→ **Assignment**
Each entry needs to be retyped exactly.

→ **Material shown**
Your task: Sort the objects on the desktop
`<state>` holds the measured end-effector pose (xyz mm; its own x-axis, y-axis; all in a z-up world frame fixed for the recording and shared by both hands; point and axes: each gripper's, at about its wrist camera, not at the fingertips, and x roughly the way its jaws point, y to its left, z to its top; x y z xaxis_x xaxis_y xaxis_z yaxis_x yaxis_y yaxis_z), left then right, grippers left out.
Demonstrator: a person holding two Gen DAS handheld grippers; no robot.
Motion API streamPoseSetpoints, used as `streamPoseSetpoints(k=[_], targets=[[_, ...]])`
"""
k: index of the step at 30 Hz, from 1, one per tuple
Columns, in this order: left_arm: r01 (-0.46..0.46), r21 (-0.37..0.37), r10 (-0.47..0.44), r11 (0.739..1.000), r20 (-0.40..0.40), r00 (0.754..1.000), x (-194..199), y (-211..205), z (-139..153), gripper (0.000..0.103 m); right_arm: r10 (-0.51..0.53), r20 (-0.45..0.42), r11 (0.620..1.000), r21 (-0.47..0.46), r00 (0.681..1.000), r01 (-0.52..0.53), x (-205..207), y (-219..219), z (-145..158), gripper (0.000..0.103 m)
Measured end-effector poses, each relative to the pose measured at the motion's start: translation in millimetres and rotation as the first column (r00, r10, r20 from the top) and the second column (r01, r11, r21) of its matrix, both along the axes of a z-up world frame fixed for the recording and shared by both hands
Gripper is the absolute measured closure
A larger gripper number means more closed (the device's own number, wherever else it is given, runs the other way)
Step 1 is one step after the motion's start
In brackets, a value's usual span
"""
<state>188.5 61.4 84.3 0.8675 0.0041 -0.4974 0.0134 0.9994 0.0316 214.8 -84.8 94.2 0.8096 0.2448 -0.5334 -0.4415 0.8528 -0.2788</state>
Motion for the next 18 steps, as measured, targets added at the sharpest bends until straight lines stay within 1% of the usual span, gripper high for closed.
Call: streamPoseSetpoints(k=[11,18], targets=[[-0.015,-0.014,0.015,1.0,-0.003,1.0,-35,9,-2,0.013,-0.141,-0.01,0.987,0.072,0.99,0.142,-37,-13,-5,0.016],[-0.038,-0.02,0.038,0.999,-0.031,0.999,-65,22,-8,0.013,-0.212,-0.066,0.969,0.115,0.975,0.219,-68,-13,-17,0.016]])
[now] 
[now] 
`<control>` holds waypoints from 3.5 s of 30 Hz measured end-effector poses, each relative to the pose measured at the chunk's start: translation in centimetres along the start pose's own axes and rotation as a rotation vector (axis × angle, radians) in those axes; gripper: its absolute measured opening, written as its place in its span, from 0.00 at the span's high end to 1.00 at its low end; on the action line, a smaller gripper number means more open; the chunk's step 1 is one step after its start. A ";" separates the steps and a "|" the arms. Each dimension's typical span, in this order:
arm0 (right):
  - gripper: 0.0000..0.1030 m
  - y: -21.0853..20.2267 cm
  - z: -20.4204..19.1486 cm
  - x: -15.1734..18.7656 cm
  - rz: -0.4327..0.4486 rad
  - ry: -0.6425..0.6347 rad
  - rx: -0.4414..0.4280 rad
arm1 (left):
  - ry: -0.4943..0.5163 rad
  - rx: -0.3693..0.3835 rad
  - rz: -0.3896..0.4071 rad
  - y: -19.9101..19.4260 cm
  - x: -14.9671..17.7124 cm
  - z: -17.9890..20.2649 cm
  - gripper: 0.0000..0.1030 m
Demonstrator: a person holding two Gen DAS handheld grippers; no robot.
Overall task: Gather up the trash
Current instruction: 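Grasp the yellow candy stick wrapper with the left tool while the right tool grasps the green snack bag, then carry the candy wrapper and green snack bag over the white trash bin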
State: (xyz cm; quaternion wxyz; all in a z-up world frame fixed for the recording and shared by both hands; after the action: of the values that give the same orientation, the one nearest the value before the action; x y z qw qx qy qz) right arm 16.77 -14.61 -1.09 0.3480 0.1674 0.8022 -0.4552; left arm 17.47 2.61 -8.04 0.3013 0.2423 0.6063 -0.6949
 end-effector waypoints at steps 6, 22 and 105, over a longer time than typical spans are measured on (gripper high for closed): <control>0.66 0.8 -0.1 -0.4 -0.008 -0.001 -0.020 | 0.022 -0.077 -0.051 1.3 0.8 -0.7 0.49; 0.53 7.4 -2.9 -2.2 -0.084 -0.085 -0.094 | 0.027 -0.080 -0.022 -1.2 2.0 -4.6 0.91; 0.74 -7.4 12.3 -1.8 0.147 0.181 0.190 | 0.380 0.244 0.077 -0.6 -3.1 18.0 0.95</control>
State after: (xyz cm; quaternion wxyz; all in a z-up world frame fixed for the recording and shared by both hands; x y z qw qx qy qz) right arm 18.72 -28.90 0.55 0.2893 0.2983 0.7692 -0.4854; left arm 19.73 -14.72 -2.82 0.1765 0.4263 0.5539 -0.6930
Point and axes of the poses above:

→ **Answer box**
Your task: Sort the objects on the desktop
`<state>` holds the measured end-effector pose (xyz mm; its own x-axis, y-axis; all in a z-up world frame fixed for the recording and shared by both hands; point and axes: each gripper's, at about its wrist camera, not at the fingertips, and x roughly the way its jaws point, y to its left, z to its top; x y z xaxis_x xaxis_y xaxis_z yaxis_x yaxis_y yaxis_z), left then right, grippers left out.
Demonstrator: a person holding two Gen DAS handheld grippers; no robot.
Motion API streamPoseSetpoints, used as `streamPoseSetpoints(k=[_], targets=[[_, ...]])`
"""
k: index of the step at 30 Hz, from 1, one per tuple
Columns, in this order: left_arm: r01 (-0.46..0.46), r21 (-0.37..0.37), r10 (-0.47..0.44), r11 (0.739..1.000), r20 (-0.40..0.40), r00 (0.754..1.000), x (-194..199), y (-211..205), z (-139..153), gripper (0.000..0.103 m); right_arm: r10 (-0.51..0.53), r20 (-0.45..0.42), r11 (0.620..1.000), r21 (-0.47..0.46), r00 (0.681..1.000), r01 (-0.52..0.53), x (-205..207), y (-219..219), z (-145..158), gripper (0.000..0.103 m)
Measured end-effector poses, each relative to the pose measured at the motion's start: translation in millimetres and rotation as the first column (r00, r10, r20 from the top) and the second column (r01, r11, r21) of its matrix, both along the axes of a z-up world frame fixed for the recording and shared by both hands
Gripper is the absolute measured closure
A larger gripper number means more closed (the device's own number, wherever else it is given, runs the other way)
Step 1 is one step after the motion's start
In brackets, a value's usual span
"""
<state>188.5 61.4 84.3 0.8675 0.0041 -0.4974 0.0134 0.9994 0.0316 214.8 -84.8 94.2 0.8096 0.2448 -0.5334 -0.4415 0.8528 -0.2788</state>
Motion for the next 18 steps, as measured, targets added at the sharpest bends until straight lines stay within 1% of the usual span, gripper high for closed.
Call: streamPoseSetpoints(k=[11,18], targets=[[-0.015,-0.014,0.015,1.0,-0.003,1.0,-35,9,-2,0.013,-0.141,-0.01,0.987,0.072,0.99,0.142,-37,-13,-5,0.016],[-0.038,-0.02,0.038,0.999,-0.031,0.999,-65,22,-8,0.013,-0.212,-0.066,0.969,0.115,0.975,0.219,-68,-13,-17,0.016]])
[now] 
[now] 
`<control>` holds waypoints from 3.5 s of 30 Hz measured end-effector poses, each relative to the pose measured at the chunk's start: translation in centimetres along the start pose's own axes and rotation as a rotation vector (axis × angle, radians) in those axes; gripper: its absolute measured opening, written as its place in its span, from 0.00 at the span's high end to 1.00 at its low end; on the action line, a smaller gripper number means more open; the chunk's step 1 is one step after its start. A ";" separates the steps and a "|" the arms. Each dimension's typical span, in this order:
arm0 (right):
  - gripper: 0.0000..0.1030 m
  - y: -21.0853..20.2267 cm
  - z: -20.4204..19.1486 cm
  - x: -15.1734..18.7656 cm
  - rz: -0.4327..0.4486 rad
  - ry: -0.6425..0.6347 rad
  - rx: -0.4414..0.4280 rad
arm1 (left):
  - ry: -0.4943..0.5163 rad
  - rx: -0.3693..0.3835 rad
  - rz: -0.3896..0.4071 rad
  - y: -19.9101..19.4260 cm
  - x: -14.9671..17.7124 cm
  - z: -17.9890..20.2649 cm
  - gripper: 0.0000..0.1030 m
Demonstrator: a person holding two Gen DAS handheld grippers; no robot.
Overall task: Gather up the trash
Current instruction: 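Grasp the yellow candy stick wrapper with the left tool while the right tool grasps the green snack bag, then carry the candy wrapper and green snack bag over the white trash bin
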State: (xyz cm; quaternion wxyz; all in a z-up world frame fixed for the recording and shared by both hands; after the action: of the values that give the same orientation, the one nearest the value before the action; x y z qw qx qy qz) right arm 16.77 -14.61 -1.09 0.3480 0.1674 0.8022 -0.4552; left arm 17.47 2.61 -8.04 0.3013 0.2423 0.6063 -0.6949
 end-effector waypoints at steps 6, 22 and 105, over a longer time than typical spans are measured on (gripper high for closed): <control>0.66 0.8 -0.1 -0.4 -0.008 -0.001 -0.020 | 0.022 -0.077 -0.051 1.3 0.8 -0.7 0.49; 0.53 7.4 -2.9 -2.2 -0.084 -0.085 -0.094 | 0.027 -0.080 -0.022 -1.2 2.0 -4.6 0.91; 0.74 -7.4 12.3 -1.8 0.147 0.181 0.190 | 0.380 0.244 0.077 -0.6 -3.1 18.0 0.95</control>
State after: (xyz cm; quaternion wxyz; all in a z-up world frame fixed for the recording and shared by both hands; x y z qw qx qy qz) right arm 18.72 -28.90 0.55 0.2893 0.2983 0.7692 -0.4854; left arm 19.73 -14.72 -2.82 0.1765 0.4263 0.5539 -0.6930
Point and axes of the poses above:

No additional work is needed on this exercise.